SCUSA AMERI, NON SANNO QUELLO CHE DICONO

di TONY DAMASCELLI – L’assenza di pubblico negli stadi ha conseguenze assai drammatiche: siamo costretti a subire la presenza dei telecronisti e delle loro seconde voci, ex calciatori e simili.

Ecco dunque che il silenzio dei tifosi viene riempito dall’eloquio di un Pardo che si esercita nell’utilizzo di frasi imperiose e imperiali “E’ la notte del calcio, è la grande notte di San Siro, è la notte di Inter-Benevento!”.

E ancora: “Il Benevento è primatista delle squadre che hanno subìto più gol nella prima mezzora”.

Non felice di tali epici annunci, ha voluto esaltarsi nel racconto finale di Genoa-Napoli: “Mancano duecentocinquantaquattro secondi alla fine”, con gli attori in campo nella parte imprevista di dead-men walking.

Pardo è un eccellente cronista di football, si è ormai galeazzizzato e sembra destinato a uguale carriera, pur non avendo frequentato, come Bisteccone, lo sport vero di sofferenza, canottaggio intendo, e il marciapiede delle cronache, tra bordo campo e spogliatoio.

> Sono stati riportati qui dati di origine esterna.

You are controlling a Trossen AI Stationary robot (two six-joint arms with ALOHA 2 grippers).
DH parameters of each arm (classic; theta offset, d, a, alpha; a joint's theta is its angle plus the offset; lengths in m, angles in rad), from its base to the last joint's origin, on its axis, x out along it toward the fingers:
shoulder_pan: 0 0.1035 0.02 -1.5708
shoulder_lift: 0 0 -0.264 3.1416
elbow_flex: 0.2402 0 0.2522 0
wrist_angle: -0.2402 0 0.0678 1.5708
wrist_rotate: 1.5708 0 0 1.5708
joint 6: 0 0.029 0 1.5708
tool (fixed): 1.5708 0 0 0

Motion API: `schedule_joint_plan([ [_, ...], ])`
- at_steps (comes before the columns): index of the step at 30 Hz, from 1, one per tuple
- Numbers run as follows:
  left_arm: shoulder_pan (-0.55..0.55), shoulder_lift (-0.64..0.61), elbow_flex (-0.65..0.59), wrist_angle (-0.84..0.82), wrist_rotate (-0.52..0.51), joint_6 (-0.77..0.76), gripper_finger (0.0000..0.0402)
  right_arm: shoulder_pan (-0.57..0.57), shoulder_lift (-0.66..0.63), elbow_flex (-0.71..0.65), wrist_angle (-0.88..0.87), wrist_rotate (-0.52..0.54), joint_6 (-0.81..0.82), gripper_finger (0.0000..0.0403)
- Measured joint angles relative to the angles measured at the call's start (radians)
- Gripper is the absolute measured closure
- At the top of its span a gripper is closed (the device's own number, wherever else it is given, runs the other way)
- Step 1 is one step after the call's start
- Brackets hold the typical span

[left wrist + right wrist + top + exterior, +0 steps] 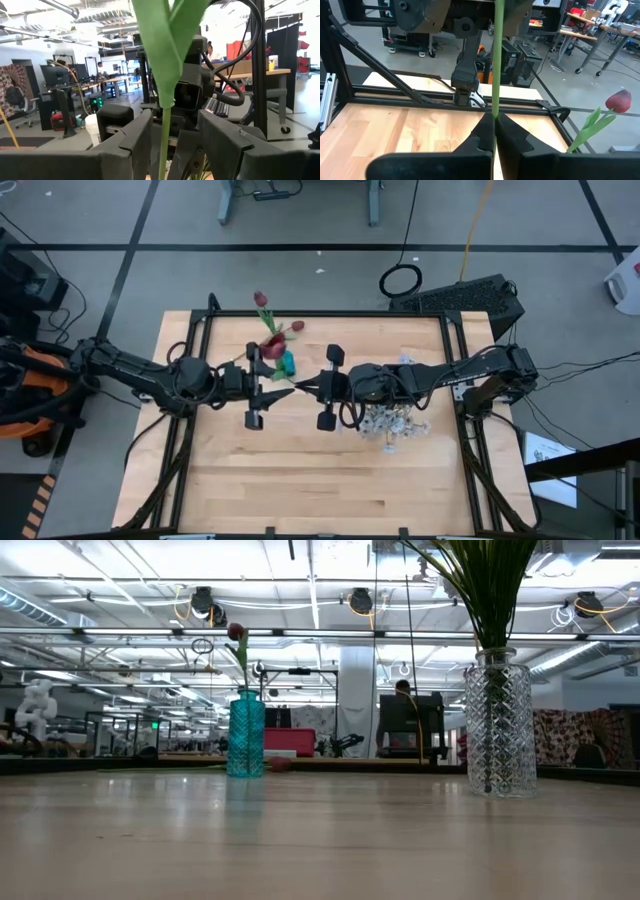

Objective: Sort flowers into vase by color
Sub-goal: Put the red tulip into the blue vase

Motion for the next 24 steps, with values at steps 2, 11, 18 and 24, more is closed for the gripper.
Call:
schedule_joint_plan([
  [2,0.0,-0.001,0.0,-0.003,0.0,0.0,0.0239,0.0,0.0,0.0,0.0,0.002,0.003,0.0402],
  [11,0.0,-0.005,0.0,-0.01,0.0,0.007,0.0319,0.0,0.0,0.0,0.0,0.003,0.003,0.0402],
  [18,0.0,-0.016,0.0,-0.018,-0.003,0.026,0.0392,0.001,0.0,0.0,0.003,0.001,0.01,0.0394],
  [24,0.0,-0.06,0.0,-0.075,-0.001,0.025,0.0391,0.007,-0.007,0.0,-0.003,0.004,0.021,0.0311],
])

No, oggi si nasce subito imparati, come Caressa, che spiega ogni volta l’asterisco del piede, del labiale, della strizzatina d’occhi, del sussurro, del the caldo, dell’”immersione” per sbirciare e origliare le parole in campo.

Al loro fianco sfilano giganti del calcio che fu, direi Tiribocchi di cui si conosce l’esperienza internazionale, o Adani che parla come giocava, farfugliando un italiano e una grammatica che con la quale e senza la quale rimani tale e quale.

Il calcio in tivvù ha cancellato la fantasia della radio, Ameri e Ciotti sono cimeli da museo della preistoria, il loro lessico, il loro ritmo, la loro preparazione (non nei numeri) non servirebbe a nulla contro i figli di wikipedia. Il teatro contemporaneo vive di fiction, come gli speaker degli stadi che continuano a strillare i cognomi e i nomi dei calciatori sostituiti, forse rivolgendosi agli inquilini del quartiere.

E’ uno spettacolo bellissimo, è il calcio del Covid, è il football del nuovo giornalismo, è lo spazio occupato dagli ex calciatori che, come i costruttori, i responsabili, i voltagabbana della politica, hanno dimenticato gli insulti e gli sputi indirizzati alla stampa e vestono gli abiti dei critici (ma dove?) a pagamento.

Ovviamente, come nelle migliori farse, si replica. A ripetizione, a spalti deserti.

Un pensiero su “SCUSA AMERI, NON SANNO QUELLO CHE DICONO

  1. Fabio Alberti dice:

    Non mi piace il sermone che mette in ridicolo tutto il mondo delle parole calcistico/televisive, possono non piacere i vari commentatori citati ma biasimare che questi facciamo il loro lavoro mi sembra eccessivo.
    Personalmente in alcuni momenti anch’io abbasso a zero l’audio ma quale è la differenza col passato? Forse solo che si era più giovani. Trovo invece che i vari Adani Ambrosini o Tiribocchi almeno cerchino di trasmetterci una visione dell’evento con una percezione che sia solo quella classica da divano.